▶ _Work item_: Exactly as they appear, copy the lines from the start of the entries below to the line containing "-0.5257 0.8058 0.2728", both ends included.

▶ _Input records_:
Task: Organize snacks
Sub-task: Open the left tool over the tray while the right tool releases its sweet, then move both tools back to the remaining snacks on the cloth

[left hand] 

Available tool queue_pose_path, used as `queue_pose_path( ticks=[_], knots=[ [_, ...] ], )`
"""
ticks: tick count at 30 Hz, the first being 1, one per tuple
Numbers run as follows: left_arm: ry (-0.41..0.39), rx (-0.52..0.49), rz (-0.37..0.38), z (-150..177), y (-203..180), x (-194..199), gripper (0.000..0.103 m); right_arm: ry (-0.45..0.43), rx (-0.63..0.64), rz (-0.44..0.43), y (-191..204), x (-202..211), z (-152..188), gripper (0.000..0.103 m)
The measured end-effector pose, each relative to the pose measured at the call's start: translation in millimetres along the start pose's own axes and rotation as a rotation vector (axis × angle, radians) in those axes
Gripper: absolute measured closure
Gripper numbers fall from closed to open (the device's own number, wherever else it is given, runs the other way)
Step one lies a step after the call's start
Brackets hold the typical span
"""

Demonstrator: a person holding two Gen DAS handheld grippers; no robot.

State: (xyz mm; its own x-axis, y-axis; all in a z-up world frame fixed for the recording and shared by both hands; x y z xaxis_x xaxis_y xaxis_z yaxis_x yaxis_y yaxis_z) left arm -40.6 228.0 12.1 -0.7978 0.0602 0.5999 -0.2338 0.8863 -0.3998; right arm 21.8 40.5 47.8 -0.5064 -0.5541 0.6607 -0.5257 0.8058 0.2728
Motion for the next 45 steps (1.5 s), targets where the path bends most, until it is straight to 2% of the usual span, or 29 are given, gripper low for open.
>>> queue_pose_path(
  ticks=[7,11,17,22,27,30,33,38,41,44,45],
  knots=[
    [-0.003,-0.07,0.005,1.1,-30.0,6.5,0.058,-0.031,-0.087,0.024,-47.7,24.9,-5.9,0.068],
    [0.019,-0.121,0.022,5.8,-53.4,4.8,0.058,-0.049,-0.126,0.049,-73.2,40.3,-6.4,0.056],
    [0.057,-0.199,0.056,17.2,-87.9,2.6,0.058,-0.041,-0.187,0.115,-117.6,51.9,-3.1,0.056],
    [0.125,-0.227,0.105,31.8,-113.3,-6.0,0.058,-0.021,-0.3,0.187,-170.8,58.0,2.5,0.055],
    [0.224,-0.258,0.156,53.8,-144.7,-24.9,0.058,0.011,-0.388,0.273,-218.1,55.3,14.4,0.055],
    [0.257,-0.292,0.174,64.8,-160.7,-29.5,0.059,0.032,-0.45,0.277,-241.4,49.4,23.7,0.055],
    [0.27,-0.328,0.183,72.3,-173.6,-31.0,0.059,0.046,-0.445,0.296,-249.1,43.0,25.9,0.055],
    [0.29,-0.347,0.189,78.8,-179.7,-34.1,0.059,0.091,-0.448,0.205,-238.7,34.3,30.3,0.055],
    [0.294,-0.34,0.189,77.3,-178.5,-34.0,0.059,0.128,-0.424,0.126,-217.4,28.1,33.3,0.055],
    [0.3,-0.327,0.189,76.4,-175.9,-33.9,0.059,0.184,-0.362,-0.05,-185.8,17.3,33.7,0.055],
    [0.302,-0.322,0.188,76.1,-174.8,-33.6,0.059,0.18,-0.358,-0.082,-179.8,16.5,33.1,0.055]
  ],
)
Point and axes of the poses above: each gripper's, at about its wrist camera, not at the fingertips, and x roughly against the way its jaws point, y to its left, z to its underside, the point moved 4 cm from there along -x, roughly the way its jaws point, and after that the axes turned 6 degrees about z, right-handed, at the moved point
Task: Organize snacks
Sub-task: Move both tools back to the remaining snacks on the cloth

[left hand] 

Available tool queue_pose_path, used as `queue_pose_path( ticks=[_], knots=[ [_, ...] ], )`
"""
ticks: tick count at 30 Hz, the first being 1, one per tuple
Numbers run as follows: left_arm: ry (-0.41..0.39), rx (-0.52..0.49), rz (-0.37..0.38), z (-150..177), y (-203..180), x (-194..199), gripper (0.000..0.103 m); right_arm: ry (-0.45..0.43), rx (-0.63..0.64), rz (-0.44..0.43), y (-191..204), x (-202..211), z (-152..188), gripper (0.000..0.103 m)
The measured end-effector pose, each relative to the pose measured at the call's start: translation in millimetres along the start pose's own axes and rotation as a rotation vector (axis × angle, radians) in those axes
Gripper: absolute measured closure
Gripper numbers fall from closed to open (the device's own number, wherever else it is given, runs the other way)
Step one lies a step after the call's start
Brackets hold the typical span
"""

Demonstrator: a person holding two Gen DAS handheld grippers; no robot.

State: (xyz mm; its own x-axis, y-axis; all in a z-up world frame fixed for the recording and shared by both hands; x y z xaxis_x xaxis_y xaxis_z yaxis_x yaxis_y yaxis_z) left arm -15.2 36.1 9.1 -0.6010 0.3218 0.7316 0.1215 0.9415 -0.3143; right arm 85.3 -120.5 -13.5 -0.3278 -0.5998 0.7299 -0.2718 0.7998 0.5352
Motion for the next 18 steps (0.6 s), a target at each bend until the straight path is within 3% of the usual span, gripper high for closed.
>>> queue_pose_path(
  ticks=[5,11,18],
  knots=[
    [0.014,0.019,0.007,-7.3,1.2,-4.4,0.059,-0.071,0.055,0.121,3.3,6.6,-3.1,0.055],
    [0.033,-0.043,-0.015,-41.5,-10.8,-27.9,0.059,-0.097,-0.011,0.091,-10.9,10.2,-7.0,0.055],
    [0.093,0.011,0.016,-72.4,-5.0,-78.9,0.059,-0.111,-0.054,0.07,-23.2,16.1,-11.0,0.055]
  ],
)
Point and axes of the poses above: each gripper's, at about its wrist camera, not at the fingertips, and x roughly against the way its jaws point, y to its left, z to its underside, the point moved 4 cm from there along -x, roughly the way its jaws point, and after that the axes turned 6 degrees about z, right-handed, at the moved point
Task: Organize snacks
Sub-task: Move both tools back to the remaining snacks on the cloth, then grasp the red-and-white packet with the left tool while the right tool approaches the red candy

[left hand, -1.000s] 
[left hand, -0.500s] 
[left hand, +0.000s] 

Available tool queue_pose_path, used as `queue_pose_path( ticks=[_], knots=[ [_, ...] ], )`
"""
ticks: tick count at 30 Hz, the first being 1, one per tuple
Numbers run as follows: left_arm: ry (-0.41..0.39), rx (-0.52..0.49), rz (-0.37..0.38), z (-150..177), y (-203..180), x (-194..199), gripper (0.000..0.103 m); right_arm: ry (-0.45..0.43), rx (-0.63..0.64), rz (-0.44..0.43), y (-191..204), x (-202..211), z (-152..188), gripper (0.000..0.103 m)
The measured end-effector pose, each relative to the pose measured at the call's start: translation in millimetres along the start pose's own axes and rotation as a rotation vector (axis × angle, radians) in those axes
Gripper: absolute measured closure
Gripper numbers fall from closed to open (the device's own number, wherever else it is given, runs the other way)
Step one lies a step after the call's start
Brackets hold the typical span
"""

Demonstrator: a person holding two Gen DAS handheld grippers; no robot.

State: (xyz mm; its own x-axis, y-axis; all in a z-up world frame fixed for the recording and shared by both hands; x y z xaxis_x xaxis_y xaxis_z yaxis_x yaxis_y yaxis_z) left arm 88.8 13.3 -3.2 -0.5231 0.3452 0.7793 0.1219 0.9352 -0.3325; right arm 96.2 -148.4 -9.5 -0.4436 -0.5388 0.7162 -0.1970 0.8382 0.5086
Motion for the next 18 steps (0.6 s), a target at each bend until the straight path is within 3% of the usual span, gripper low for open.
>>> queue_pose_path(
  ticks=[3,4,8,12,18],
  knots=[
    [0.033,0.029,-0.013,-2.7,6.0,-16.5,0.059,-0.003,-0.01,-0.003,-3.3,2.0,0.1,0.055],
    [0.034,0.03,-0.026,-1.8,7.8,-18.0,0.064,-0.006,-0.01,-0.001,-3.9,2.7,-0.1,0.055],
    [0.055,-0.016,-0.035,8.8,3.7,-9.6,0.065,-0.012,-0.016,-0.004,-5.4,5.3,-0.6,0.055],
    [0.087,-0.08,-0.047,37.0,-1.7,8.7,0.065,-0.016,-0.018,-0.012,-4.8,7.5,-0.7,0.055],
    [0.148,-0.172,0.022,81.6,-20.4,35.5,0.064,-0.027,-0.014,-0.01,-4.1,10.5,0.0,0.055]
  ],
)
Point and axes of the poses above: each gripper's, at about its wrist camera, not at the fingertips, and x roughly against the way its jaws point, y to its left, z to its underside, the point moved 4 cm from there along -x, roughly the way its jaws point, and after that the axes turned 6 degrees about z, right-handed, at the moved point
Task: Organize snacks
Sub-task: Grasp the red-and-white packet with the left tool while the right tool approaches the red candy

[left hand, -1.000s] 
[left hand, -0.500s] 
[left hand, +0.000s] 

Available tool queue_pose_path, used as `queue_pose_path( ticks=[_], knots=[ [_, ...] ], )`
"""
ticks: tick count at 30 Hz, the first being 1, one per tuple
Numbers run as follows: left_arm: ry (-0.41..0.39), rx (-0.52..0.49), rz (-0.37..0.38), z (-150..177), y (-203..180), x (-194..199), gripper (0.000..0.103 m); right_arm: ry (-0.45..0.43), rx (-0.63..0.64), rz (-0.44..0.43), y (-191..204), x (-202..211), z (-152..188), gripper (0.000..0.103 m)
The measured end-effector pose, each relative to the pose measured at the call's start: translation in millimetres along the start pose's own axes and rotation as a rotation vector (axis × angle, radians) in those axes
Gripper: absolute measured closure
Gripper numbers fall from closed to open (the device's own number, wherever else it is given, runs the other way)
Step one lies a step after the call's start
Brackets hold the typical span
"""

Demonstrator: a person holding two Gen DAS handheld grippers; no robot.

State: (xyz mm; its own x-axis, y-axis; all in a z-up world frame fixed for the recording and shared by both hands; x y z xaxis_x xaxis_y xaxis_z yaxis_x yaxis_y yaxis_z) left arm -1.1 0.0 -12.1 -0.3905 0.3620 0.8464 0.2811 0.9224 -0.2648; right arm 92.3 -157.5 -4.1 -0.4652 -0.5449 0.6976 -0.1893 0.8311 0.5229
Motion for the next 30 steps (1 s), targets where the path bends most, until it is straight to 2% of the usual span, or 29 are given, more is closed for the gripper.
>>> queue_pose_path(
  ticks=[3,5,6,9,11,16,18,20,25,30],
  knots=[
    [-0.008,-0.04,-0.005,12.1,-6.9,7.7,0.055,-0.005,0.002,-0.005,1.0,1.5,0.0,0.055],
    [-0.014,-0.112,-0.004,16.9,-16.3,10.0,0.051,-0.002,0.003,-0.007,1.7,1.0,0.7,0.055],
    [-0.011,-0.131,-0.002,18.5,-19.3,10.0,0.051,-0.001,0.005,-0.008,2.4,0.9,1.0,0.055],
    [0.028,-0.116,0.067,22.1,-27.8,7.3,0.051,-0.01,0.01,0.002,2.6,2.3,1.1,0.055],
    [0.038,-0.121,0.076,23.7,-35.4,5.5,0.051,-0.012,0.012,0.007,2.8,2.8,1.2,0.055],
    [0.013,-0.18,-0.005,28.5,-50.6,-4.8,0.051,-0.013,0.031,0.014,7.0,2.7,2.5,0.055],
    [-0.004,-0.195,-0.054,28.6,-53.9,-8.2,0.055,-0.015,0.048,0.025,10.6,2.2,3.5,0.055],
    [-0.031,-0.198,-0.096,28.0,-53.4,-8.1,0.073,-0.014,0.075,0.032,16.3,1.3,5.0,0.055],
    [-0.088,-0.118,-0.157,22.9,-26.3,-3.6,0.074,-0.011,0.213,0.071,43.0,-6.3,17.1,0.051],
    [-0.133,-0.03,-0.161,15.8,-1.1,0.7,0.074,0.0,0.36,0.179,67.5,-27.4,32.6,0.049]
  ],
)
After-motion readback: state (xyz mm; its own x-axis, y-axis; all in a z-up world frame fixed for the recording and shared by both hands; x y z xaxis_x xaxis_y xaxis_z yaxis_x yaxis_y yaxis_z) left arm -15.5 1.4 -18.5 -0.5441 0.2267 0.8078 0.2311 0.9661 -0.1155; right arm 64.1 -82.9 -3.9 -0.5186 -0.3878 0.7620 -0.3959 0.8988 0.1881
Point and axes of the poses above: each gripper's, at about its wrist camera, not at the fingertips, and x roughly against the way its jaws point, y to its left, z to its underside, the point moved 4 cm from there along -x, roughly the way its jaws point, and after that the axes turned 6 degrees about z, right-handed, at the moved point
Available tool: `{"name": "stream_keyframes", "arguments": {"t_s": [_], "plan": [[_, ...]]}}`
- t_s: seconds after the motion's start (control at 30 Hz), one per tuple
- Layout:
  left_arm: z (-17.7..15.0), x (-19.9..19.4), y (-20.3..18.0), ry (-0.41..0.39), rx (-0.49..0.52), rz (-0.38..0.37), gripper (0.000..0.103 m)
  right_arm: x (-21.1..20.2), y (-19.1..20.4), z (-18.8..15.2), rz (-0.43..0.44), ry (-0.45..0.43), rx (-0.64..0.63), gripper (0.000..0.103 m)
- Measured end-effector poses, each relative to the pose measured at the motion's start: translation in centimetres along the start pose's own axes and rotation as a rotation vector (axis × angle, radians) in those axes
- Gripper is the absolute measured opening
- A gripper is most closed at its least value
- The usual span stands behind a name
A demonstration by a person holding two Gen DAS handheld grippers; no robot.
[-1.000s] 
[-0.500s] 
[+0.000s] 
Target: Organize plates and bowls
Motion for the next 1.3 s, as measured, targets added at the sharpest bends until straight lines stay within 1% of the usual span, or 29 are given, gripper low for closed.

▶ _Answer space_:
Task: Organize snacks
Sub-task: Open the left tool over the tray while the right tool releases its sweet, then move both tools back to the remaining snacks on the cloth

[left hand] 

Available tool queue_pose_path, used as `queue_pose_path( ticks=[_], knots=[ [_, ...] ], )`
"""
ticks: tick count at 30 Hz, the first being 1, one per tuple
Numbers run as follows: left_arm: ry (-0.41..0.39), rx (-0.52..0.49), rz (-0.37..0.38), z (-150..177), y (-203..180), x (-194..199), gripper (0.000..0.103 m); right_arm: ry (-0.45..0.43), rx (-0.63..0.64), rz (-0.44..0.43), y (-191..204), x (-202..211), z (-152..188), gripper (0.000..0.103 m)
The measured end-effector pose, each relative to the pose measured at the call's start: translation in millimetres along the start pose's own axes and rotation as a rotation vector (axis × angle, radians) in those axes
Gripper: absolute measured closure
Gripper numbers fall from closed to open (the device's own number, wherever else it is given, runs the other way)
Step one lies a step after the call's start
Brackets hold the typical span
"""

Demonstrator: a person holding two Gen DAS handheld grippers; no robot.

State: (xyz mm; its own x-axis, y-axis; all in a z-up world frame fixed for the recording and shared by both hands; x y z xaxis_x xaxis_y xaxis_z yaxis_x yaxis_y yaxis_z) left arm -40.6 228.0 12.1 -0.7978 0.0602 0.5999 -0.2338 0.8863 -0.3998; right arm 21.8 40.5 47.8 -0.5064 -0.5541 0.6607 -0.5257 0.8058 0.2728

Nothing remains to be added to this answer.